В другом случае о туземных народах говорят, что они создают свое культурное отличие, только производя дополняющие или противоположные господствующему порядку формы. Историк может найти благодарных слушателей, утверждая, что аборигены Фиджи лишь недавно, в начале двадцатого века, создали свой широко известный обычай кере-кере, частично приняв колониальное определение своего общества как «коммунально организованного», но, главное, в качестве реакции на еще более известные коммерческие инстинкты белых. Материализуя легкость, с которой они дарят и принимают в подарок вещи, фиджийцы представляют себя щедрыми, в отличие от жадных колонизаторов (6,7). Очень похоже антропологи утверждают, что яванское королевство Сураката смогло выжить под правлением Дании, перенеся свои демонстрации силы с судьбоносных арен Realpolitik в неприметные брачные ритуалы (8).

Но даже если бы эти рассуждения были исторически верны, они все равно были бы культурно недостаточны, поскольку в сходных условиях колонизации самоанцы не практиковали кере-кере, и балийцы не просто женились. Я снова и снова возвращаюсь к этой мысли: «традиция» в нынешнем мире часто представляется в качестве культурно-специфического способа изменения. На Фиджи обмен, или кере-кере, – это хороший пример податливости историографии, вдохновленной принципом, что «за каждым коричневым человеком должен стоять белый», – как сказала Дороти Шайнберг (9). Ранажит Гуха назвал это «элитной историографией», не обращающей внимания на культуру и действия покоренных (10). Ведь журналы миссионеров и торговцев начала 19-го века не только дают множество свидетельств тому, что обычай кере-кере сознательно практиковался в те времена в том же виде, как он описывается в современных этнографических исследованиях. Как фиджийское «попрошайничество», обычай кере-кере был определен в миссионерском словаре в 1850 году. Более того, документы доказывают исторически то, чего можно было ожидать логически: отказ белых участвовать в кере-кере привел к тому, что фиджийцы создали для себя образ белого человека как жадного эгоиста (за то, что белые настаивали на отношениях купли-продажи), а не наоборот (жадность белых заставила фиджийцев создать образ самих себя как щедрых людей посредством изобретения кере-кере). Таким образом, когда миссионеры убеждали вождя, что они пришли из любви к фиджийцам и чтобы спасти их, вождь ответил, что это не может быть правдой:

«Вы приходите сюда, и вы только продаете и покупаете, а мы ненавидим покупать. Когда мы просим у вас что-нибудь, вы отвечаете «нет». Если фиджиец скажет «нет», мы убьем его. Вы этого не знаете? Мы [Бау] – страна вождей. Мы имеем богатства в изобилии. Мы имеем их, не покупая, и мы ненавидим христианство». Он кончил свою речь тем, что попросил нож для одного из своих друзей, однако после такого разговора я счел за лучшее отказать, что я и сделал так уважительно, как только возможно (11).

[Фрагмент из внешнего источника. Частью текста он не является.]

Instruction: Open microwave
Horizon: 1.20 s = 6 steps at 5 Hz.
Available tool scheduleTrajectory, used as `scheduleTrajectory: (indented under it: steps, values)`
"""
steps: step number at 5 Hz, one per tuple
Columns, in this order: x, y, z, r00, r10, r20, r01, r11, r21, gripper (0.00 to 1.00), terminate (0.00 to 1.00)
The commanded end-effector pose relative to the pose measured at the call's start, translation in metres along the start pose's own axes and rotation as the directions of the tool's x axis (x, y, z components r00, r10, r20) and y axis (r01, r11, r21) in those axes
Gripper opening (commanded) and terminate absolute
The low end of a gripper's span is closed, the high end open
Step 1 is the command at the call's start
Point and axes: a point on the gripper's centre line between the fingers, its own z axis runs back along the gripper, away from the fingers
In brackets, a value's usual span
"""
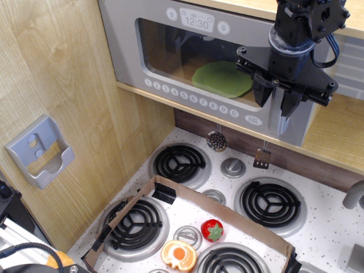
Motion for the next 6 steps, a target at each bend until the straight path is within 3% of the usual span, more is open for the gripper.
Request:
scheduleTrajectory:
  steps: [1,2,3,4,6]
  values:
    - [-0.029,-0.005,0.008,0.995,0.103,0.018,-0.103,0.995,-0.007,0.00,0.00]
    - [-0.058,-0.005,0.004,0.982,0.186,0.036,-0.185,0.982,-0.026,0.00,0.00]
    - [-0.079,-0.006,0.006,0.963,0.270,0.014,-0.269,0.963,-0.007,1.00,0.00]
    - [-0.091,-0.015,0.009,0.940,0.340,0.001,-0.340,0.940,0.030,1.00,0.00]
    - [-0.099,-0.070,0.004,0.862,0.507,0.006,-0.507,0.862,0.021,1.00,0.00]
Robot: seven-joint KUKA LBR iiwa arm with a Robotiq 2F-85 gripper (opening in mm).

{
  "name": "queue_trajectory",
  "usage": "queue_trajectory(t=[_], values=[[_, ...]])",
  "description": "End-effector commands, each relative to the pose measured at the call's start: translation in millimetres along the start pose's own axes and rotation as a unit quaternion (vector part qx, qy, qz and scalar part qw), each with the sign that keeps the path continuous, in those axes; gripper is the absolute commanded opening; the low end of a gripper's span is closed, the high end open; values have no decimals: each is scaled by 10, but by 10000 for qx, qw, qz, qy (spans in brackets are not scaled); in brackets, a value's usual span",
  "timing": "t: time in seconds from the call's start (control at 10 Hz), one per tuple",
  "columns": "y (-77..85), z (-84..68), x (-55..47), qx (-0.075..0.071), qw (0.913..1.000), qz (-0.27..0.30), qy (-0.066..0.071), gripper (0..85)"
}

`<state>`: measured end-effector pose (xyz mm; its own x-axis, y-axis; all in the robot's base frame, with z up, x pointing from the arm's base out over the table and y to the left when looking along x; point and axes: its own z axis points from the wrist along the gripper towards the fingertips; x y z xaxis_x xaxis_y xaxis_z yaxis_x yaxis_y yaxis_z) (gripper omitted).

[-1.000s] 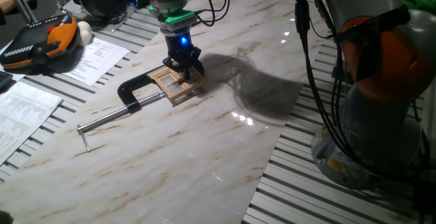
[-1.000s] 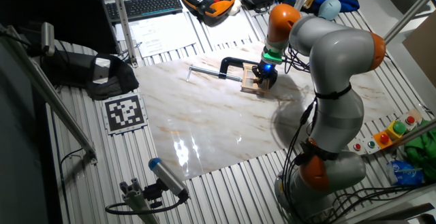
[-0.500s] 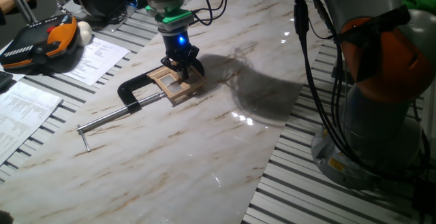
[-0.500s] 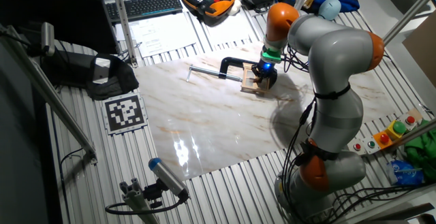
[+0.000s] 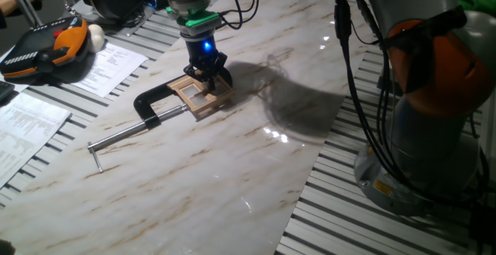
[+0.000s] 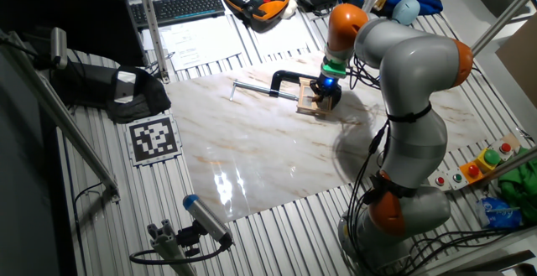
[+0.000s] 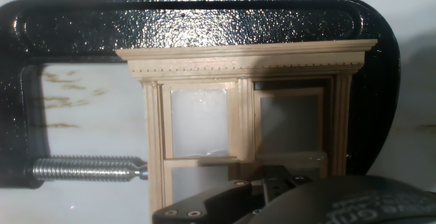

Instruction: Open a sliding window

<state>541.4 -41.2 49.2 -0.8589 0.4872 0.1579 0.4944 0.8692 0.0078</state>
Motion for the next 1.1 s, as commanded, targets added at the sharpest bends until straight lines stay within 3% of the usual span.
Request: queue_trajectory(t=[0.0,1.0], values=[[2,0,-4,-5,10000,0,-9,0],[12,-15,-55,81,9999,-67,-120,0]])
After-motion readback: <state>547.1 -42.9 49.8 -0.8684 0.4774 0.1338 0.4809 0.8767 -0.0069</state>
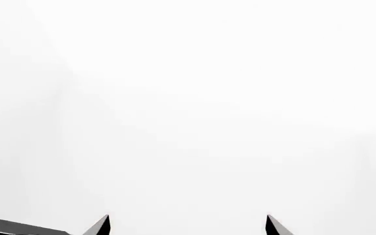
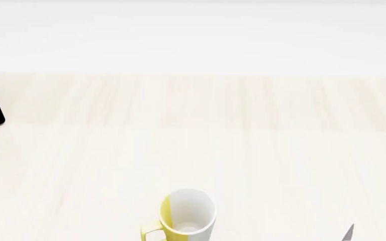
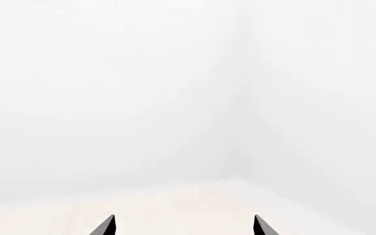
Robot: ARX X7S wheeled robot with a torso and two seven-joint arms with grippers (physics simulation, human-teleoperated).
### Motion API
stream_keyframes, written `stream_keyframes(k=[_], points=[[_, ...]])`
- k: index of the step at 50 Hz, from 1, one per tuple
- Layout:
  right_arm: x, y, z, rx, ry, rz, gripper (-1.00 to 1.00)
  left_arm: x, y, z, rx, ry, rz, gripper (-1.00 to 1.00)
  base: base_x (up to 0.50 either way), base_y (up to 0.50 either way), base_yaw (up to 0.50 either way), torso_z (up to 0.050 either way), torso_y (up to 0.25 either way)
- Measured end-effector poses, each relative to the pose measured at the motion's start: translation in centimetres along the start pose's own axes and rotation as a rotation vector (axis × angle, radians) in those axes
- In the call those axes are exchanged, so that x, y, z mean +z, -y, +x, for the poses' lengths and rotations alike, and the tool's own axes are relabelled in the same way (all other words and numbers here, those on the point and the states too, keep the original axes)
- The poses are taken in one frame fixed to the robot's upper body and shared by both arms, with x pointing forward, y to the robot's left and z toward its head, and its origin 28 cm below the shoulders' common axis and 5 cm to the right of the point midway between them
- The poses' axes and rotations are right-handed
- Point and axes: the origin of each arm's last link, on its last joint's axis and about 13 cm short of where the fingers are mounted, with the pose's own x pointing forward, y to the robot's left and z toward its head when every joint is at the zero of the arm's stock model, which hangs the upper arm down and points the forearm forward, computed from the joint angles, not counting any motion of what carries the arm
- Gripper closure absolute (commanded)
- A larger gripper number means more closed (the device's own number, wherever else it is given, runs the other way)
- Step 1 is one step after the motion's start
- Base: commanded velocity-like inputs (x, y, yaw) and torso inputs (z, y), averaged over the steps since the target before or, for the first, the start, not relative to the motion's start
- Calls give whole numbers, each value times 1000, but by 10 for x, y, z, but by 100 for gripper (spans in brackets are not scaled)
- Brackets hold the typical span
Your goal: Put the yellow and white mug to the front of the white mug.
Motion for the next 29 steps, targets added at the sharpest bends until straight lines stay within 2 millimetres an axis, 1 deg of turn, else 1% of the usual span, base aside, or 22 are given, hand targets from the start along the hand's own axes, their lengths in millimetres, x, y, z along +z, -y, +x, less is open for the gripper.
stream_keyframes(k=[15,29], points=[[20,13,-8,-63,115,1,-100,18,-6,1,57,112,89,-100,0,0,0,0,0],[29,20,-13,-90,171,-1,-100,30,-10,2,71,162,138,-100,0,0,0,0,0]])
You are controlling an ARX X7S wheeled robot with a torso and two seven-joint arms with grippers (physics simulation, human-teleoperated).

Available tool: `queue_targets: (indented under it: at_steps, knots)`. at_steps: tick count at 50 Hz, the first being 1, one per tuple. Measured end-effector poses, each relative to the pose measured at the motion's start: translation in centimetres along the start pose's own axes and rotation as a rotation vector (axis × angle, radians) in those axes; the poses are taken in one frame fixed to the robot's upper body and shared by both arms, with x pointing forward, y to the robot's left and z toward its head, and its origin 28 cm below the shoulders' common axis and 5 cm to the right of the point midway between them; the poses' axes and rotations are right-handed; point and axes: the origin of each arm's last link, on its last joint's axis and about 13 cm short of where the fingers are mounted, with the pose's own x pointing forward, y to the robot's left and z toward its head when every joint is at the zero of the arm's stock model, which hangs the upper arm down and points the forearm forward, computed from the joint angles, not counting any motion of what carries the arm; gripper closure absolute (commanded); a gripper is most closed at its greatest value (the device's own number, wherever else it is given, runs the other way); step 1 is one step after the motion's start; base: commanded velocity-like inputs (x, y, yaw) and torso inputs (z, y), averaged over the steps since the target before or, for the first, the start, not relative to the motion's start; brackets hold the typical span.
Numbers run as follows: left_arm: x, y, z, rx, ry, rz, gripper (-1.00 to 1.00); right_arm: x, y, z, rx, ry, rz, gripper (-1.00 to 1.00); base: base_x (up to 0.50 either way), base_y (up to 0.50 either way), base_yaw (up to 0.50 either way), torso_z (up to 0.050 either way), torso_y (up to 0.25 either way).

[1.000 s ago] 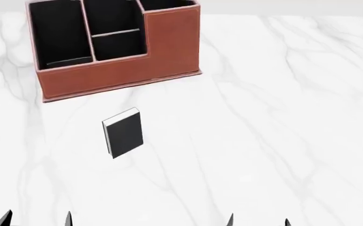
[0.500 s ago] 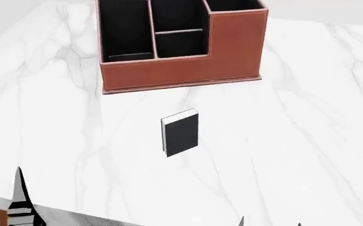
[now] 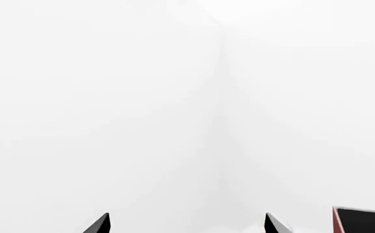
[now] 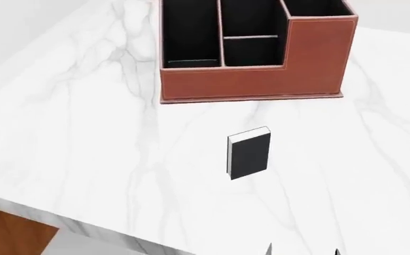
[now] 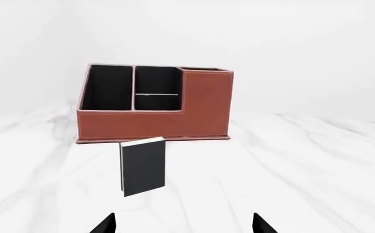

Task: Pick up the book and place it in the left compartment of the caddy.

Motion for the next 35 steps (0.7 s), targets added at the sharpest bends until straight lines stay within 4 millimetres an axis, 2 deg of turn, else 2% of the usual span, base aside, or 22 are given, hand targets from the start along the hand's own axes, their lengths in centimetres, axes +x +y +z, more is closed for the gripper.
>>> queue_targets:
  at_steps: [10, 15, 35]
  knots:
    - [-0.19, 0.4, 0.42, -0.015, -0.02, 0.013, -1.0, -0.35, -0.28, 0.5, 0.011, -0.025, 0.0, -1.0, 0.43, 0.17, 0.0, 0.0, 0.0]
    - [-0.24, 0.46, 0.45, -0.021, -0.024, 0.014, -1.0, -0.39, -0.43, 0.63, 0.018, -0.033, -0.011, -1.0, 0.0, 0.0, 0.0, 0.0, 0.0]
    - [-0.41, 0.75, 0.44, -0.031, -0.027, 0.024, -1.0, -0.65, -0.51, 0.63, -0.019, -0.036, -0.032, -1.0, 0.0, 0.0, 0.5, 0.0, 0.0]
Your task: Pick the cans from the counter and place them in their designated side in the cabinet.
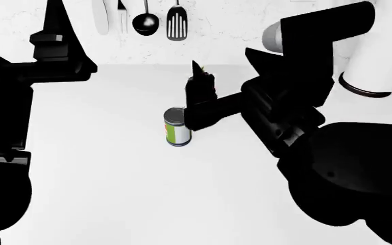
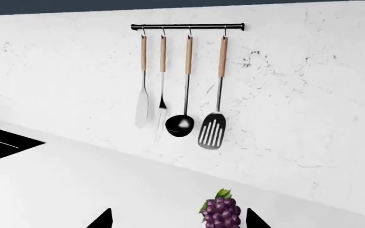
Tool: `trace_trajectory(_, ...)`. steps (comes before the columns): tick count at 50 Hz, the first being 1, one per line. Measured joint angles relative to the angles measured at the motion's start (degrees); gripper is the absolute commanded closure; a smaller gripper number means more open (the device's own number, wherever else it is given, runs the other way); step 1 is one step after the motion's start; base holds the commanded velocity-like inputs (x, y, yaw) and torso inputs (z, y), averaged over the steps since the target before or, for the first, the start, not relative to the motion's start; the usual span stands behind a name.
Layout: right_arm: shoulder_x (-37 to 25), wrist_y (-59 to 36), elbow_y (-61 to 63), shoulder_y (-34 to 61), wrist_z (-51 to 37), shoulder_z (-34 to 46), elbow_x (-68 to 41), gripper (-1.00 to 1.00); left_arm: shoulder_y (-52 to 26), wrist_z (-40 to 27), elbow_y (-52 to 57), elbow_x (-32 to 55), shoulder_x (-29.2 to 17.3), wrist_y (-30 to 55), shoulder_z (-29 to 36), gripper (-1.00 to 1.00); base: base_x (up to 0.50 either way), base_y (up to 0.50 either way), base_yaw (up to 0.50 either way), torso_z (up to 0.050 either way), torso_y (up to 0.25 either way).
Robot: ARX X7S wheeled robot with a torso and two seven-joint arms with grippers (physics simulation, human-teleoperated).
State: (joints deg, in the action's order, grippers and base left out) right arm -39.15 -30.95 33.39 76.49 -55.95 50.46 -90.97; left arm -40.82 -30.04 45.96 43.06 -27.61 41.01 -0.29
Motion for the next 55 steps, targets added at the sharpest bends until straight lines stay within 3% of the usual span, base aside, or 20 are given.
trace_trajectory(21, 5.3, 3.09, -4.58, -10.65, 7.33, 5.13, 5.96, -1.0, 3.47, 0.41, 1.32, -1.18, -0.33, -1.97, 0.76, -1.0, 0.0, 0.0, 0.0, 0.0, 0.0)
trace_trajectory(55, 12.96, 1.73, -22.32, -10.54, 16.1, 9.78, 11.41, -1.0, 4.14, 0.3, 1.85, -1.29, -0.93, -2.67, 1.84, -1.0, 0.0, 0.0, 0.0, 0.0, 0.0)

«Попрошайничество», – писал один из первых американских торговцев на островах: «грех, в котором погрязли они все. Аборигены обоих полов не стесняются «кере-кере фука-беде», как они это называют.» «Кере-кере фука-беде» – бессмертная транскрипция, данная в 1835 году Уореном Осбурном для фиджийского «кере-кере вакавити», что значит «попросить по-фиджийски». Фраза эта свидетельствует, что жители Фиджи сознательно практиковали этот обычай по крайней мере за несколько месяцев до прибытия первого миссионера и за несколько десятилетий до создания колонии, но не раньше, чем в течение веков находились в контакте и торговых сношениях с жителями других архипелагов Тихого океана – Тонга, Ротума, Увеа (12).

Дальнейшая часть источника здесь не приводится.